__What to produce__
Reproduce the data that follows character for character, but omit its pictures.

__Stored data__
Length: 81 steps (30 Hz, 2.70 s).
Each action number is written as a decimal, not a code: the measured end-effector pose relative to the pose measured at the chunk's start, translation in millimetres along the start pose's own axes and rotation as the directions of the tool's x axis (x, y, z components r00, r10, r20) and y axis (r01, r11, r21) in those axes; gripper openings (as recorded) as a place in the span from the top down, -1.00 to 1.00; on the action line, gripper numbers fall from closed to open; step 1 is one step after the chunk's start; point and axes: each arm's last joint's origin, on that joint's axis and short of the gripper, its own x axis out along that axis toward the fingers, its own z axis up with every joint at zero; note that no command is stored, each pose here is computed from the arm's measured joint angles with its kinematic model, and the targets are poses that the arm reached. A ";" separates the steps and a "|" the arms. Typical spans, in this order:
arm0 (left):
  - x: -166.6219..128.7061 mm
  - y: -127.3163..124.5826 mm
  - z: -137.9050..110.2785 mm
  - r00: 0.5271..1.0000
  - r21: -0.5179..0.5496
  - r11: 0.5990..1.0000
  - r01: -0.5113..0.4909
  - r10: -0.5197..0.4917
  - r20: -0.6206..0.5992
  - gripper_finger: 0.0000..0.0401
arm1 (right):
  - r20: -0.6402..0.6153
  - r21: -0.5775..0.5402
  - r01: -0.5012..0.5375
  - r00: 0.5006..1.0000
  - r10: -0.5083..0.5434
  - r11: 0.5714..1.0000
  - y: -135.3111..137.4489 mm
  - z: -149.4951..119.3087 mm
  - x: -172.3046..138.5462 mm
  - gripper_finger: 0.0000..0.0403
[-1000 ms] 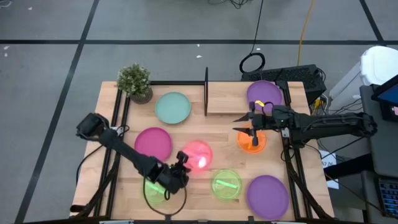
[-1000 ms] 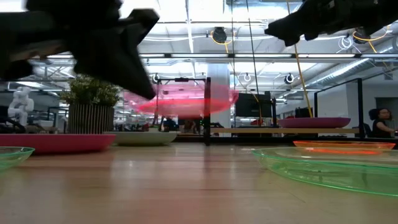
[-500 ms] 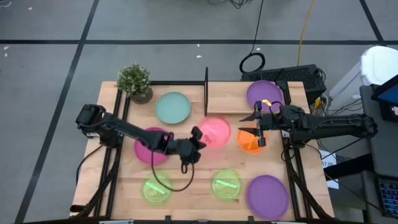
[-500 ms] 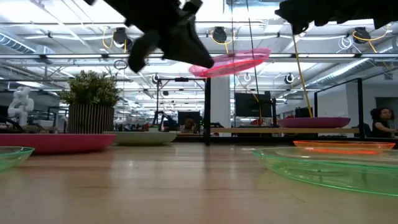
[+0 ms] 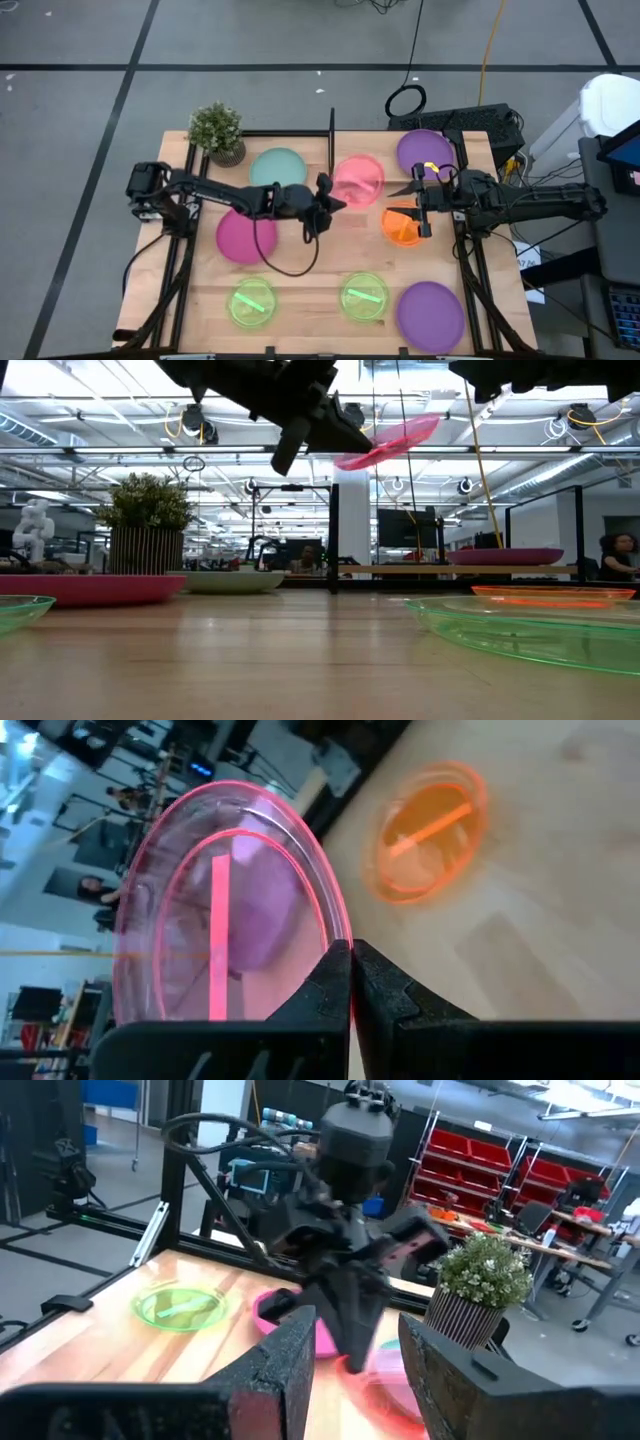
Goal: Place and stack plates onto a shelf
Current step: Put the small pink plate on the shelf
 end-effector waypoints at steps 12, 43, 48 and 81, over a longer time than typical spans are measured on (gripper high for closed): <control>48.1 26.0 -15.6 0.998 -0.028 0.998 -0.057 0.057 0.001 0.99 | 0.077 -0.049 0.023 0.997 -0.019 0.999 -1.9 7.4 -0.2 0.35; 139.3 17.5 -68.4 0.969 -0.286 0.955 -0.085 0.013 -0.247 0.99 | 0.093 -0.088 0.032 0.995 -0.024 0.996 -2.0 10.0 -5.2 0.35; 142.9 14.1 -74.6 0.965 -0.294 0.952 -0.089 0.009 -0.262 0.96 | 0.094 -0.088 0.033 0.995 -0.025 0.996 -2.1 10.1 -5.3 0.35; 141.9 20.5 -101.0 0.942 -0.483 0.866 -0.133 -0.040 -0.332 0.93 | 0.090 -0.087 0.031 0.996 -0.023 0.996 -2.0 9.8 -5.2 0.35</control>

__Task solution__
Length: 81 steps (30 Hz, 2.70 s).
Each action number is written as a decimal, not a code: the measured end-effector pose relative to the pose measured at the chunk's start, translation in millimetres along the start pose's own axes and rotation as the directions of the tool's x axis (x, y, z components r00, r10, r20) and y axis (r01, r11, r21) in those axes; gripper openings (as recorded) as a place in the span from the top down, -1.00 to 1.00; on the action line, gripper numbers fall from closed to open; step 1 is one step after the chunk's start; point and axes: each arm's last joint's origin, on that joint's axis and short of the gripper, its own x axis out along that axis toward the fingers, its own z axis up with every joint at zero; note that no command is stored, each pose here is computed from the arm's measured joint angles with its kinematic model, and the targets are poses that the arm reached. A ";" separates the steps and a "|" the arms. Typical spans, in this order:
arm0 (left):
  - x: -166.6219..128.7061 mm
  - y: -127.3163..124.5826 mm
  - z: -137.9050..110.2785 mm
  - r00: 0.5271..1.0000
  - r21: -0.5179..0.5496
  - r11: 0.5990..1.0000
  - r01: -0.5113..0.4909
  - r10: -0.5197..0.4917
  - r20: -0.6206..0.5992
  - gripper_finger: 0.0000..0.0401
arm1 (right):
  - r20: -0.6402..0.6153
  - r21: -0.5775..0.5402
  - r01: -0.5012..0.5375
  - r00: 0.5006..1.0000
  - r10: -0.5083..0.5434
  - r11: 0.5714..1.0000
  - y: -135.3111..137.4489 mm
  - z: -149.4951..119.3087 mm
  - x: -172.3046..138.5462 mm
  - gripper_finger: 0.0000..0.0403
[-1000 ms] 
[-1000 ms] 
[-500 ms] 
[-500 ms] 
[+0 ms] 
Goal: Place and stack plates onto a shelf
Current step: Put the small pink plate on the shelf
 end-effector waypoints at steps 12, 43, 48 and 81, over a longer time than typical spans are measured on (gripper high for closed): <control>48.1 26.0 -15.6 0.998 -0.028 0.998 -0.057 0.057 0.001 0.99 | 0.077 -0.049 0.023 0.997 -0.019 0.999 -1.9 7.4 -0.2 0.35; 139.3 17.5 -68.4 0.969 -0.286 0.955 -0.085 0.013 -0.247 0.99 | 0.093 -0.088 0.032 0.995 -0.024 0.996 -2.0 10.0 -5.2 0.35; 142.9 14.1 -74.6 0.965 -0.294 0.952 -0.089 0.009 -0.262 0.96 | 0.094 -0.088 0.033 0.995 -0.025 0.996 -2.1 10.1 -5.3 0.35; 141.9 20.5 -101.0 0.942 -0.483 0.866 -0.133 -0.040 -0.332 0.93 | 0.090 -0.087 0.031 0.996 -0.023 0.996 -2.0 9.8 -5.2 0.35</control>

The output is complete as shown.